Tom le regarde d’un air soucieux.
« Vous êtes sûr que ça va ?
— Oui. Rien qu’une crampe.
— Ou peut-être une thrombose veineuse profonde. Vous n’êtes plus tout jeune, Bill. Vous devriez aller faire examiner ça. S’il vous arrivait quoi que ce soit pendant que vous êtes avec moi, Pete ne me le pardonnerait jamais. Sa sœur non plus. On vous doit beaucoup.
— Oui, je m’en occupe, j’ai rendez-vous chez le docteur demain, dit Hodges. Allez, partons d’ici. On se les gèle. »
Il boite sur les deux ou trois premiers pas puis la douleur disparaît complètement et il arrive à marcher normalement. Plus normalement que Tom. Grâce à sa rencontre avec Brady Hartsfield en avril 2009, Tom Saubers boitera pendant le restant de sa vie.
13
Quand Hodges arrive chez lui, son estomac va mieux mais il est claqué. Il se fatigue vite ces jours-ci et il se dit que c’est parce qu’il n’a plus d’appétit, mais au fond de lui, il se demande si c’est vraiment ça. Sur le chemin du retour, il a entendu deux fois le bruit de verre brisé suivi de la joyeuse annonce du Home Run, mais il ne regarde jamais son téléphone quand il est au volant, en partie parce que c’est dangereux (et illégal dans cet État), surtout parce qu’il refuse de devenir l’esclave de son portable.
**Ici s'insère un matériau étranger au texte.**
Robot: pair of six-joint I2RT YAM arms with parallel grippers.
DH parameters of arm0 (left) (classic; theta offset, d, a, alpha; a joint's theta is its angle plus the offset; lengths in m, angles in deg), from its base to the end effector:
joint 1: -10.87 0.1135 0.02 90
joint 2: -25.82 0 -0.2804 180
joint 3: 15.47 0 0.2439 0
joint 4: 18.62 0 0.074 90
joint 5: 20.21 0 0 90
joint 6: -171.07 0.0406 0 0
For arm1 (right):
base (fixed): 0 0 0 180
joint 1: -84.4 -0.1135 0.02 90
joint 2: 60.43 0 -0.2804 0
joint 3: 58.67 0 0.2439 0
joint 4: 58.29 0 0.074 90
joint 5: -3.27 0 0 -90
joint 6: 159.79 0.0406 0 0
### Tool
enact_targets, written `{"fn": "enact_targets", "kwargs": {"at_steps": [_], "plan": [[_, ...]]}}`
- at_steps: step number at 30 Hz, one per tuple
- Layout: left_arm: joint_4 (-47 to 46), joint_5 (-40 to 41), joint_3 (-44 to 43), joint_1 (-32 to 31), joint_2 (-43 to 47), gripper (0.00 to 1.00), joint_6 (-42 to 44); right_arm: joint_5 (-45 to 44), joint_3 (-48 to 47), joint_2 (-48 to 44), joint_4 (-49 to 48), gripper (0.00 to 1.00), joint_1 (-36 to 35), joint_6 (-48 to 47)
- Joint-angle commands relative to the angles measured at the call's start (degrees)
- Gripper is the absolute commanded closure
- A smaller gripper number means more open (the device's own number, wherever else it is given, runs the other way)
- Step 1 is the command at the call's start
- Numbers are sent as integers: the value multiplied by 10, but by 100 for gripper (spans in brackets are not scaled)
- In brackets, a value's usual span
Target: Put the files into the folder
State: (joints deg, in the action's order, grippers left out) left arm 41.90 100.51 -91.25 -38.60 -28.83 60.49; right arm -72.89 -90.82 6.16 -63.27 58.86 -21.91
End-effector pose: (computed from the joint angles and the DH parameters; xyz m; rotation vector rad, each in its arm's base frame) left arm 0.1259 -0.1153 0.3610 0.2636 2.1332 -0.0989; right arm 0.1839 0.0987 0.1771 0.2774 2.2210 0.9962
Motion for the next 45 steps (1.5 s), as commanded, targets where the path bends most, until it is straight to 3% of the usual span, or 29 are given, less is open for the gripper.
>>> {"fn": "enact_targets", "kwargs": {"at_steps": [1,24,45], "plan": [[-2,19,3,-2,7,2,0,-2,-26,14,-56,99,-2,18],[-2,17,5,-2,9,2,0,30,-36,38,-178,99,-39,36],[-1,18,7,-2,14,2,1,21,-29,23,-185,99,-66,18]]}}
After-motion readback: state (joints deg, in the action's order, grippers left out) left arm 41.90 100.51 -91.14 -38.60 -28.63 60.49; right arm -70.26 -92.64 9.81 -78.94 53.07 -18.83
De plus, pas besoin d’être médium pour savoir qui lui a envoyé au moins un des textos. Il attend d’avoir accroché son manteau dans le placard de l’entrée, touchant brièvement sa poche intérieure pour s’assurer que le capuchon de l’objectif est toujours là.
Le premier message est de Holly. Faudrait qu’on parle à Pete et Isabelle. Appelle-moi d’abord. J’ai une Q.
L’autre n’est pas d’elle. Il dit : Le Dr Stamos doit vous parler d’urgence. Vous avez rendez-vous demain à 9 h. Ne le ratez pas, s’il vous plaît !
Hodges consulte sa montre et bien que cette journée semble déjà avoir duré au moins un mois, constate qu’il est seulement quatre heures et quart. Il appelle le cabinet du Dr Stamos et tombe sur Marlee. Il la reconnaît à sa voix enjouée de pom-pom girl qui devient grave lorsqu’il se présente. Il ne sait pas ce que donnent ses examens mais ça ne peut pas être bon. Comme l’a dit Bob Dylan, on a pas besoin d’un Monsieur Météo pour savoir d’où vient le vent.
Il essaie de négocier pour neuf heures trente au lieu de neuf heures car il veut d’abord discuter avec Holly, Pete et Isabelle. Il ne veut pas croire que sa consultation avec Stamos puisse être suivie d’une admission à l’hôpital, mais il est réaliste, et cette douleur soudaine à la jambe lui a foutu une sacrée trouille.